** TASK ITEM **
The expected output is the first line of the data below and every line after it, up to and including the line containing "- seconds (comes", each reproduced exactly.

(Stored data)

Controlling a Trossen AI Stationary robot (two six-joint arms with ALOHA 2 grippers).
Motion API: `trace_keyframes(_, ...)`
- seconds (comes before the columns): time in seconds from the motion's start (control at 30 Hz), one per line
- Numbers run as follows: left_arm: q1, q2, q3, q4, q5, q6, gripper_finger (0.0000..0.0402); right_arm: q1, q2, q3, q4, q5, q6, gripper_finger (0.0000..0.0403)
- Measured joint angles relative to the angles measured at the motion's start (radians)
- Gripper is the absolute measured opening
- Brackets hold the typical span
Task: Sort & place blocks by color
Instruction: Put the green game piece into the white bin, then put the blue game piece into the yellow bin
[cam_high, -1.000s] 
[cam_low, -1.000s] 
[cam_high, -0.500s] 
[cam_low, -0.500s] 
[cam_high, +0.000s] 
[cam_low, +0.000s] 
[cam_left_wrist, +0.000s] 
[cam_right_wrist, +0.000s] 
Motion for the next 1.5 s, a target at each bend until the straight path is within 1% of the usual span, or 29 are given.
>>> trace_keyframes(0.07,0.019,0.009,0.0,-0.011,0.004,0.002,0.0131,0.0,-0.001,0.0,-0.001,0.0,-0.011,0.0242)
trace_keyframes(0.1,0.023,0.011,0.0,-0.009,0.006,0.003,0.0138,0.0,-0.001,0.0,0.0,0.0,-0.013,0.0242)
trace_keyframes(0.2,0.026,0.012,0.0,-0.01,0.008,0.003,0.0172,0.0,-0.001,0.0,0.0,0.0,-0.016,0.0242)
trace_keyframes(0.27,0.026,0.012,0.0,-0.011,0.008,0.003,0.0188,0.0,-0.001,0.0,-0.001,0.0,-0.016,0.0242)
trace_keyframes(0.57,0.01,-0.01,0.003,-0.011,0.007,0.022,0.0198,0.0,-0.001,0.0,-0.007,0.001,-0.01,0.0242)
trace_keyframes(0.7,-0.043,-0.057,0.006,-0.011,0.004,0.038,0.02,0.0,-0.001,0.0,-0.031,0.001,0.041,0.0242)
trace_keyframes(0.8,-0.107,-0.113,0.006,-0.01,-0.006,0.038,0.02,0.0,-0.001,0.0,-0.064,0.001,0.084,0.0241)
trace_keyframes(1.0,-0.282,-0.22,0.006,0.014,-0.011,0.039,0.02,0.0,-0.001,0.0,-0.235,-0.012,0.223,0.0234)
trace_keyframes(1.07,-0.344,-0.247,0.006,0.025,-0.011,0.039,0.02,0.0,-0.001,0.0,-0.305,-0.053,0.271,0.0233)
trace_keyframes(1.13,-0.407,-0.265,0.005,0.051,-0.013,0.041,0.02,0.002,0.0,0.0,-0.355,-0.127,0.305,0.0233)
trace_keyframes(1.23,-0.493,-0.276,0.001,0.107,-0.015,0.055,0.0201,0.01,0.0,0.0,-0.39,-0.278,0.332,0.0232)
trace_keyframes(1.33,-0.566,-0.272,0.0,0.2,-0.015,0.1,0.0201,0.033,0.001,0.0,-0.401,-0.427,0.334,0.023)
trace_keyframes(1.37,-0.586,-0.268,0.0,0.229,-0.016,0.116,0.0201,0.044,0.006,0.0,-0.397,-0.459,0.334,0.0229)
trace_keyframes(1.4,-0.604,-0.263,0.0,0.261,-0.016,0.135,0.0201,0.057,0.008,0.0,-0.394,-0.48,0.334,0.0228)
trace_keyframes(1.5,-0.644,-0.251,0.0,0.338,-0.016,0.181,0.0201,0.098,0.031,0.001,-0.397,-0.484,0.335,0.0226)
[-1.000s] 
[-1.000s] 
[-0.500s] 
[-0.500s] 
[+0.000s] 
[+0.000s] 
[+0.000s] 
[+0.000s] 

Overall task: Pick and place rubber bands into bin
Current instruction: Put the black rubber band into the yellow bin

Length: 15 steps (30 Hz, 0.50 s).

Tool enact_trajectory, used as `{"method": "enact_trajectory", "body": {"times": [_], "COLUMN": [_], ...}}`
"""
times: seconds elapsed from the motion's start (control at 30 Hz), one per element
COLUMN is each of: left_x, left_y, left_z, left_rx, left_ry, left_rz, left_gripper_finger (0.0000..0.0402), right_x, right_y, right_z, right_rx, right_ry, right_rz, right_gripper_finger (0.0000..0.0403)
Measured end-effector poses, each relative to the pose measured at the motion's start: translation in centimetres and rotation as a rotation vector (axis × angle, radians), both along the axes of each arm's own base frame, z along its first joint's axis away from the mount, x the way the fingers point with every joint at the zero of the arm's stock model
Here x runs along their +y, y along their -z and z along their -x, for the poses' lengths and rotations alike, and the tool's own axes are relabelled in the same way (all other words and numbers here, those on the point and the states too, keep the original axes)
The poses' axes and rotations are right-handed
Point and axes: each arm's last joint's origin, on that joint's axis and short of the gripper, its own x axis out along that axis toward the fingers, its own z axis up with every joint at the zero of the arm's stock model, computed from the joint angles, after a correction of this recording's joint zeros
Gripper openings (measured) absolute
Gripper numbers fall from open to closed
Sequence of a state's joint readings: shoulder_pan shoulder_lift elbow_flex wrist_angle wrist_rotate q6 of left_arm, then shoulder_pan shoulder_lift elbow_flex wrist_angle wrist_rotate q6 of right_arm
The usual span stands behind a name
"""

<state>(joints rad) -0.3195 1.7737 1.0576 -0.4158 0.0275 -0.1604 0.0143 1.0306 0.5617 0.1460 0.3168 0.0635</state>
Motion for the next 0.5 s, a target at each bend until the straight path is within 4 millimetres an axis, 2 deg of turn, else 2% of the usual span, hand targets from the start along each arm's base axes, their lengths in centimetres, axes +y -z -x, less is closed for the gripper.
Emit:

** RESULT OF THE EXERCISE **
Controlling a Trossen AI Stationary robot (two six-joint arms with ALOHA 2 grippers).
Motion API: `trace_keyframes(_, ...)`
- seconds (comes before the columns): time in seconds from the motion's start (control at 30 Hz), one per line

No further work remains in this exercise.